Many reservoirs in the Gulf of Guinea are sequences of permeable sands interbedded with variable proportions of silt and clay. The sands are typically permeable, but the silt and clay are not, determining a high degree of vertical heterogeneity. Some of these reservoirs are also highly depleted, with thin oil columns delimited by encroaching gas caps and aquifers.

Horizontal wells are a proven way to produce mature reservoirs with high permeability contrast. However, the higher construction costs and technical complexity demand the utmost care in their placement. To this end, pilot holes are drilled in order to exactly identify the target zones. The task to precisely identify the sweet spots where to place the horizontal wellbore is sometimes challenging.

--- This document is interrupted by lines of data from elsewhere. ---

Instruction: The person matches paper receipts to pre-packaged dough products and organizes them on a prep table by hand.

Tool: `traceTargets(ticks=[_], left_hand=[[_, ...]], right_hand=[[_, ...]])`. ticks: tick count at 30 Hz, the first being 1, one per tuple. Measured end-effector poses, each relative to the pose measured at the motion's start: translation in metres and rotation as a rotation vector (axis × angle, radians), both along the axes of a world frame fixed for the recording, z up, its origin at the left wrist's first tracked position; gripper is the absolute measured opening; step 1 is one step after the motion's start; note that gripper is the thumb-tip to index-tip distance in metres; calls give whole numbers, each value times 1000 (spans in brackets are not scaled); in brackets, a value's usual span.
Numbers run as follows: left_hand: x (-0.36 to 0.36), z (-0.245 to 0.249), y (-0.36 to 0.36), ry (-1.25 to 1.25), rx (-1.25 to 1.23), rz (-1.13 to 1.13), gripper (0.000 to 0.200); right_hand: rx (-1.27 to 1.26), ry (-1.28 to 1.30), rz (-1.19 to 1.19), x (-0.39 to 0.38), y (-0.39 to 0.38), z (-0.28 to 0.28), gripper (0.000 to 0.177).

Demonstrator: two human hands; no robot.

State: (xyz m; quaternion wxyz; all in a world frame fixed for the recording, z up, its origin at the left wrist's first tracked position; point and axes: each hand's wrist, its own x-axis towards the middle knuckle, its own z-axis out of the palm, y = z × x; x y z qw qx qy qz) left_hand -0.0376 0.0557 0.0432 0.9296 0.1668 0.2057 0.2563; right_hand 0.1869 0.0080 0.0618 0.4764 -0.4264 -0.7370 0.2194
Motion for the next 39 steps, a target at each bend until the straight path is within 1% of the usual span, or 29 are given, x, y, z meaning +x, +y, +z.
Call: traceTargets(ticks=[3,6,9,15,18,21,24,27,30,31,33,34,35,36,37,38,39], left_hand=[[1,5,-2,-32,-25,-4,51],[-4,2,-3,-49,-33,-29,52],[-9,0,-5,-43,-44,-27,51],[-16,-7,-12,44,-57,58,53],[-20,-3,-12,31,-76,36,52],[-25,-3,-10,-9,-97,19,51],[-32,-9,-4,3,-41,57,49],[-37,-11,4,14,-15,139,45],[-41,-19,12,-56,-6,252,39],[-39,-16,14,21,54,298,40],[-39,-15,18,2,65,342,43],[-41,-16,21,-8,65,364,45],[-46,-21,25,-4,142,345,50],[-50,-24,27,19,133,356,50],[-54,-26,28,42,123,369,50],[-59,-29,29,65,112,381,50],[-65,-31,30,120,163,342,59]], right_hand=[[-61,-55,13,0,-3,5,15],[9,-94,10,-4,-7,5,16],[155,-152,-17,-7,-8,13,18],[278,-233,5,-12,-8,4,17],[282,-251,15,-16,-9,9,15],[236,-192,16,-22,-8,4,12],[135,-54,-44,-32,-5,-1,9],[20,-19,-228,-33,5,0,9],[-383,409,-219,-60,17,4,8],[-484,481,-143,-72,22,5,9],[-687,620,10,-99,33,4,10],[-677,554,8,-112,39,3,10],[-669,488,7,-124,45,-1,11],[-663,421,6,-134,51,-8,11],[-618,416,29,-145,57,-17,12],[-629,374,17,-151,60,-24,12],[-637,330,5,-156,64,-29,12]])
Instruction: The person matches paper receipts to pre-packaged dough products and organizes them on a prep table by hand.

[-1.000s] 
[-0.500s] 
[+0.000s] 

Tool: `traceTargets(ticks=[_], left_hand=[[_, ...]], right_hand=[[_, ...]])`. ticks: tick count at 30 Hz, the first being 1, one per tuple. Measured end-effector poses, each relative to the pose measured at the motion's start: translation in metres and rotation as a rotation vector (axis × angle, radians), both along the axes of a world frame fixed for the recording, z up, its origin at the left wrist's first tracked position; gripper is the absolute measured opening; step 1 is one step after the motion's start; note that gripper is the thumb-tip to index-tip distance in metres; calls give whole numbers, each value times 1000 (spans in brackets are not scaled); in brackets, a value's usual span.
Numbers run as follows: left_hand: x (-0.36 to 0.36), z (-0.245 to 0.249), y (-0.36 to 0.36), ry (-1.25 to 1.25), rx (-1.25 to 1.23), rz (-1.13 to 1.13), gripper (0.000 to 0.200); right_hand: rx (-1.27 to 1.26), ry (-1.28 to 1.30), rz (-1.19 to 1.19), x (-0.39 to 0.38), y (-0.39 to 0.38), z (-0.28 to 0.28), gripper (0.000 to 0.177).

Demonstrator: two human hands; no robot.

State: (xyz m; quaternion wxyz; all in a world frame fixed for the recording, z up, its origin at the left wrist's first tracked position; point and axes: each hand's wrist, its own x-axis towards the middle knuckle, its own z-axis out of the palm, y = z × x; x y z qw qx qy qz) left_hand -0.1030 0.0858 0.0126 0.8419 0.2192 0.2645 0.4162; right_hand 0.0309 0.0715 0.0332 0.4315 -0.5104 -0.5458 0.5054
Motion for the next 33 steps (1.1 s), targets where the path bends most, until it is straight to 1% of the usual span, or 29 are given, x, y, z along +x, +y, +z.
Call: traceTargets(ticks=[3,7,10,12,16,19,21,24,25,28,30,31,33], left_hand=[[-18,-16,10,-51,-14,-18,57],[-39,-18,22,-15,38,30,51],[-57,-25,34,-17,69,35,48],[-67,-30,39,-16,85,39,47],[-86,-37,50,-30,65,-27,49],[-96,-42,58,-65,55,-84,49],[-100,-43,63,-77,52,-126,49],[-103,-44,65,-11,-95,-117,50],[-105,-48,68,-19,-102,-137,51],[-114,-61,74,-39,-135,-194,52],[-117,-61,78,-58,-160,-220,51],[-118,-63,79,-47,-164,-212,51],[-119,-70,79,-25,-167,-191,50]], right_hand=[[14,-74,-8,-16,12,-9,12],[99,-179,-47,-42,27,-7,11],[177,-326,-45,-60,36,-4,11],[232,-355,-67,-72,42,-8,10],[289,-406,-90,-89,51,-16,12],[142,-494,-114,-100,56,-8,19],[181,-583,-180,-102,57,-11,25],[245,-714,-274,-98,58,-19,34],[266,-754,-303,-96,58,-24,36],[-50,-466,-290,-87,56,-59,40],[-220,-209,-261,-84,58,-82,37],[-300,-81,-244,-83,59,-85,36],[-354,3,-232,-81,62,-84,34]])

For start, thin-beds reservoirs are traditionally difficult to evaluate quantitatively. This is especially true in depleted reservoirs, where hydrocarbons identification is complicated by their reduced volumes and corresponding diminished effect on typical logs. Fresh connate water increases the uncertainty of traditional resistivity-based saturation methods. The highly variable permeability complicates the task of acquiring and interpreting formation pressure. Lastly, operational reasons may prevent the use of wire-line-conveyed logging devices and associated methods.

This paper presents a case where multiple formation evaluation challenges were addressed in real time and quasi-real time by the integrated interpretation of advanced logging-while-drilling (LWD) data.